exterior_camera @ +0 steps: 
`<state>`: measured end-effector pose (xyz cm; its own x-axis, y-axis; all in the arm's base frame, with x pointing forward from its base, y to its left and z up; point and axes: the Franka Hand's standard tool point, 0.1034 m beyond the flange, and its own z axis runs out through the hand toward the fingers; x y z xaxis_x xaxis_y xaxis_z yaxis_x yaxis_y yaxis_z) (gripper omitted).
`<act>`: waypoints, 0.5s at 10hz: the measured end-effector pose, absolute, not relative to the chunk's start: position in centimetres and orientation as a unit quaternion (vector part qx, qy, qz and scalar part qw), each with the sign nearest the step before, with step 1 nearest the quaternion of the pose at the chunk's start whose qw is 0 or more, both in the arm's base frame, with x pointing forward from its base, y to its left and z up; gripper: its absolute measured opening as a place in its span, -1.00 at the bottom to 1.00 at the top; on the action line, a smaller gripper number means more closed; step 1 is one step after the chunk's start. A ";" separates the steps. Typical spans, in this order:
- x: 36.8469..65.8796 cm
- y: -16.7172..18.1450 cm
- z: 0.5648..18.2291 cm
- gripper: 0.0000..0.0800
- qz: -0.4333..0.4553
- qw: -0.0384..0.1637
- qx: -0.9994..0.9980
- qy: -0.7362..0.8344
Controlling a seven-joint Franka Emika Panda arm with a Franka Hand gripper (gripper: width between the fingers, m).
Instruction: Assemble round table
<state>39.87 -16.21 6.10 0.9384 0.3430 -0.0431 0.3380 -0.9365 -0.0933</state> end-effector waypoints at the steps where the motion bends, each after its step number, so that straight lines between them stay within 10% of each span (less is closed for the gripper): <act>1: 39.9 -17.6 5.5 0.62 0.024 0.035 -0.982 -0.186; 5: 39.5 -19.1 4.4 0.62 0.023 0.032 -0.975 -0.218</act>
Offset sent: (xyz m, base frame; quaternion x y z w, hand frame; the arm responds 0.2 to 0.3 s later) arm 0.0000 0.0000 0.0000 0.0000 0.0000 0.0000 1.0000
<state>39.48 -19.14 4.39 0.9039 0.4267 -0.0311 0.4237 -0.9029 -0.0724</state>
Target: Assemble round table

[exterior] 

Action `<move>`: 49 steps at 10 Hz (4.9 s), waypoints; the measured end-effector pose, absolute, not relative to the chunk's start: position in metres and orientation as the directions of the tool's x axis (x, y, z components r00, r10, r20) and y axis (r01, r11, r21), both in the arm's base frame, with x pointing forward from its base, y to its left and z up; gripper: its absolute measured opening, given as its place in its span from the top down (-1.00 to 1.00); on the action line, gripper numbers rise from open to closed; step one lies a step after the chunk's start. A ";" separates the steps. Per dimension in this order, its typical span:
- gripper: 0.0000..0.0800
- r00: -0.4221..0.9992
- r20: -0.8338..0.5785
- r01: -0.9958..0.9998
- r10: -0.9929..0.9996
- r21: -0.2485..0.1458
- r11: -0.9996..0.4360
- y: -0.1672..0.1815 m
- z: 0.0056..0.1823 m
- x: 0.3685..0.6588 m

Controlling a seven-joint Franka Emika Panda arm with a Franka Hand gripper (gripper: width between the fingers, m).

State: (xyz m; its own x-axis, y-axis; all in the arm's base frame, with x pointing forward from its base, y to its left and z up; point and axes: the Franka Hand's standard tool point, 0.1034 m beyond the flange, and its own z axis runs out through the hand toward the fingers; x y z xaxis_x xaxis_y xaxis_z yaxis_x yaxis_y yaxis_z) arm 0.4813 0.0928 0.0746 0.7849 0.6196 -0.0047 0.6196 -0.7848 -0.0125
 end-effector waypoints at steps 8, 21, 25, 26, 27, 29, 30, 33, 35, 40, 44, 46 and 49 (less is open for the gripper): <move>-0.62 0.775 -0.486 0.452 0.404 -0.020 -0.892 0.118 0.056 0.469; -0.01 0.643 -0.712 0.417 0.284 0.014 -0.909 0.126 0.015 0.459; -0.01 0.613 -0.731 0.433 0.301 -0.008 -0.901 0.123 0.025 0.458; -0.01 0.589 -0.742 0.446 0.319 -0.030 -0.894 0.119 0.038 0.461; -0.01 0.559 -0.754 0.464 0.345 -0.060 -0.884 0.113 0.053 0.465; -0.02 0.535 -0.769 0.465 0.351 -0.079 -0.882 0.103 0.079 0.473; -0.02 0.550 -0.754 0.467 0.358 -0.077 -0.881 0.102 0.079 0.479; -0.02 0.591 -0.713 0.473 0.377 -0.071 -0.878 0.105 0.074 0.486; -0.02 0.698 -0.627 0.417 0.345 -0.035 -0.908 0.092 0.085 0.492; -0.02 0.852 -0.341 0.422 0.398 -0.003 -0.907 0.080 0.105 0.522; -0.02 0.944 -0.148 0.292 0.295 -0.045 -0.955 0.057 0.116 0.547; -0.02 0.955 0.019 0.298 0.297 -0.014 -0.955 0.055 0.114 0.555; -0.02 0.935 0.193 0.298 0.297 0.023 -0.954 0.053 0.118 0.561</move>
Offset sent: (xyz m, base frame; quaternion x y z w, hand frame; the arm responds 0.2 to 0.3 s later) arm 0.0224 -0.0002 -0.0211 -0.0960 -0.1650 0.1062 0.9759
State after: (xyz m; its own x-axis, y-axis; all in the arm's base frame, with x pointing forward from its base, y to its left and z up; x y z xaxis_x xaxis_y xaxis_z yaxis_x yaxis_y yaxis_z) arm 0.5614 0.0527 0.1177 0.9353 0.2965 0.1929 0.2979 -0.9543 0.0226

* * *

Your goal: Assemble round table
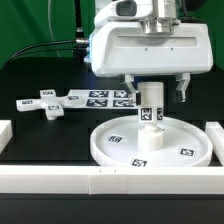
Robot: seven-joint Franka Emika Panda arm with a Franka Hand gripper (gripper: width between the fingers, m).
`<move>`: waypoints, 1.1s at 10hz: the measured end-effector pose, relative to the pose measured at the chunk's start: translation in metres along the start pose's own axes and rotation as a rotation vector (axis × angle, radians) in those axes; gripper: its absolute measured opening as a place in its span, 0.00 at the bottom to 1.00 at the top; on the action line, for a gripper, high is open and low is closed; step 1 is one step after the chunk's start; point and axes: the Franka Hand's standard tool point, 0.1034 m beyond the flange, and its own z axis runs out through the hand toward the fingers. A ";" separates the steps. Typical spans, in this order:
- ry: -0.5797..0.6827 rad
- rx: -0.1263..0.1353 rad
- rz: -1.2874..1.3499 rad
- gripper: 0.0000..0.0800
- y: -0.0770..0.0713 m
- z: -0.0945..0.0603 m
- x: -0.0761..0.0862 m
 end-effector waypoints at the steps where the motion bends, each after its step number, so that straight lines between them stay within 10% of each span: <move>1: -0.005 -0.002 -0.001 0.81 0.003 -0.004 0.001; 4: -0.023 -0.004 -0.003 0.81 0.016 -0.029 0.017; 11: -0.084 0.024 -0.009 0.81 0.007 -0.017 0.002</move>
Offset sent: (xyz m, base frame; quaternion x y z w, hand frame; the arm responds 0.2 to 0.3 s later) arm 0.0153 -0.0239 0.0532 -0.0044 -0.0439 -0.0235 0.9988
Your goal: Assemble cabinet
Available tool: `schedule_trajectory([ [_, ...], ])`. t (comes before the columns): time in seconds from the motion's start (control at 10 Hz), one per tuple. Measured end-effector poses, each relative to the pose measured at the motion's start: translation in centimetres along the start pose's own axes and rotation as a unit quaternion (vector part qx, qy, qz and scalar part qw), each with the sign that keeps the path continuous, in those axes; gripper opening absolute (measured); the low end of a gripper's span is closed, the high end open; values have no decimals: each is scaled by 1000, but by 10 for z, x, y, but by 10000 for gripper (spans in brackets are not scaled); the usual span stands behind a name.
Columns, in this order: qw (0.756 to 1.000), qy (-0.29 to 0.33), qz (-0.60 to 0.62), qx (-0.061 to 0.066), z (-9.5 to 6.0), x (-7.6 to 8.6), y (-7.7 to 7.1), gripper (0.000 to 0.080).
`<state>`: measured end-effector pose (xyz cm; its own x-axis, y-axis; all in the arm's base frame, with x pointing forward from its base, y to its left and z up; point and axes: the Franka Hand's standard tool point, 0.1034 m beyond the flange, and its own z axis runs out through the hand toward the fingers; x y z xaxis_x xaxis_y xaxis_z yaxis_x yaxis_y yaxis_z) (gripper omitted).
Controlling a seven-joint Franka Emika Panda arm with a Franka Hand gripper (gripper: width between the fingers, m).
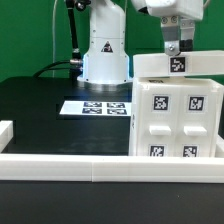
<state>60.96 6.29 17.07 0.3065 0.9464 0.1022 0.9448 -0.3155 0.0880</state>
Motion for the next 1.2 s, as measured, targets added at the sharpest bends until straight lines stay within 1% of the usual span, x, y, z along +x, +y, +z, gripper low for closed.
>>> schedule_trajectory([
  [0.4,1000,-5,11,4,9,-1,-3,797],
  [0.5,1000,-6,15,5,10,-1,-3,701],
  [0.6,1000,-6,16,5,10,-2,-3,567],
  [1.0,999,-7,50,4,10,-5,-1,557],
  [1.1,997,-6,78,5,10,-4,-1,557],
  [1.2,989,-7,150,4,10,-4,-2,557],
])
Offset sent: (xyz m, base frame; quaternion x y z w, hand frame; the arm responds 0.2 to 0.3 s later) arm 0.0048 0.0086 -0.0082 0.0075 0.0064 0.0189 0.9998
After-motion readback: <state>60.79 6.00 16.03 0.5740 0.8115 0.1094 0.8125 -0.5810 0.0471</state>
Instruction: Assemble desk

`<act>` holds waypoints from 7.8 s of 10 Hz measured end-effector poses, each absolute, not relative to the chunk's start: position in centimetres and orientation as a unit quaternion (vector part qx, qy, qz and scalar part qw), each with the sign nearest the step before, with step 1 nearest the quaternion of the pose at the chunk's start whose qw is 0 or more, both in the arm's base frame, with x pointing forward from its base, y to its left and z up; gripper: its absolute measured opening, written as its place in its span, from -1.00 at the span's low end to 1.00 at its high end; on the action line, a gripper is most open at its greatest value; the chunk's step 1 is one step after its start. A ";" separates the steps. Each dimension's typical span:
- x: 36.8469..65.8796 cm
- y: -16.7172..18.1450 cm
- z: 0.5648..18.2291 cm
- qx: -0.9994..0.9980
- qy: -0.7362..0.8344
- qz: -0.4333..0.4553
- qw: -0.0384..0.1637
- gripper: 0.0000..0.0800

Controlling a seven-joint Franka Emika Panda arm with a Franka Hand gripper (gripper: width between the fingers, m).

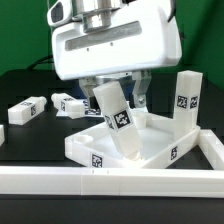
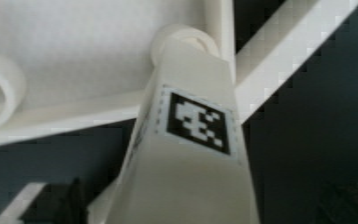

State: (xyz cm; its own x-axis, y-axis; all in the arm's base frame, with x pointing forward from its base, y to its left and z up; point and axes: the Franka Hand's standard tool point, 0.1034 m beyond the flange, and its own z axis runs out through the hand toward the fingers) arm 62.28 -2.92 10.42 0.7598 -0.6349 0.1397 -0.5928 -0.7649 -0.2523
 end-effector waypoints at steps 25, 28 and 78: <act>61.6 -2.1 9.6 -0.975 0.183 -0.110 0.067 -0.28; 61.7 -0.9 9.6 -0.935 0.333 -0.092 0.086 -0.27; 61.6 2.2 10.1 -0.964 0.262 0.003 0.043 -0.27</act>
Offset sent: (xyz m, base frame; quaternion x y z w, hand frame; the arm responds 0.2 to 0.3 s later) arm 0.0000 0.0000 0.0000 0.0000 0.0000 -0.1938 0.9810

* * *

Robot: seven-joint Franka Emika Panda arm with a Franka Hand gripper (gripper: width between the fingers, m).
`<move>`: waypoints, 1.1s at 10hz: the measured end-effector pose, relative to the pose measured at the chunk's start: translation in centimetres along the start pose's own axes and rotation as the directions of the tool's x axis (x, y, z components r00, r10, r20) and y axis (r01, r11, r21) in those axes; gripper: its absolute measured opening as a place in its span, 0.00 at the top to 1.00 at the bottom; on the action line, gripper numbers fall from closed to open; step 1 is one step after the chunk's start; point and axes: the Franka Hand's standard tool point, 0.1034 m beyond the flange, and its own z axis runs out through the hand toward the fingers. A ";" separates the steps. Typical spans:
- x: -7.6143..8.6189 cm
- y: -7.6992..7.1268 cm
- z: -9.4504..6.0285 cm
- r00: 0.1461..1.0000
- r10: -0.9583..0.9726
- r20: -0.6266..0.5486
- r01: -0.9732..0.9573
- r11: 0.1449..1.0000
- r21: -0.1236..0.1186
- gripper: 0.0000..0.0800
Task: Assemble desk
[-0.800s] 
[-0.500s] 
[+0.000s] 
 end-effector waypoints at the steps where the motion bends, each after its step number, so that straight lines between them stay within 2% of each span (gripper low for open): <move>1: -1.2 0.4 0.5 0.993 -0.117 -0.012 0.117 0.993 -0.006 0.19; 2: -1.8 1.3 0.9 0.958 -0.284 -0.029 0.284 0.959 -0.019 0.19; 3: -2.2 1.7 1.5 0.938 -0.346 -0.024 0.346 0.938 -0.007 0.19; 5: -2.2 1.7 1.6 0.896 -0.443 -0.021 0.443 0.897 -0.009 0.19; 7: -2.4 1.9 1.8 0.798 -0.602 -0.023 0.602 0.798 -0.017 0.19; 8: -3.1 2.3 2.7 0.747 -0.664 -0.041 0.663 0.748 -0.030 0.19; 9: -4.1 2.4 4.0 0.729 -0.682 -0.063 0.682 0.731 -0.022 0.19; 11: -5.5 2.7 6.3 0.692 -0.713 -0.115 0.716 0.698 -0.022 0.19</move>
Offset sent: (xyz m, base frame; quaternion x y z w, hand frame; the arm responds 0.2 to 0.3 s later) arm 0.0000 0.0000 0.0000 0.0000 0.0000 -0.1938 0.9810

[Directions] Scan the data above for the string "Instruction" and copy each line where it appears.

[Response to the task]
Instruction: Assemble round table
Instruction: Assemble desk

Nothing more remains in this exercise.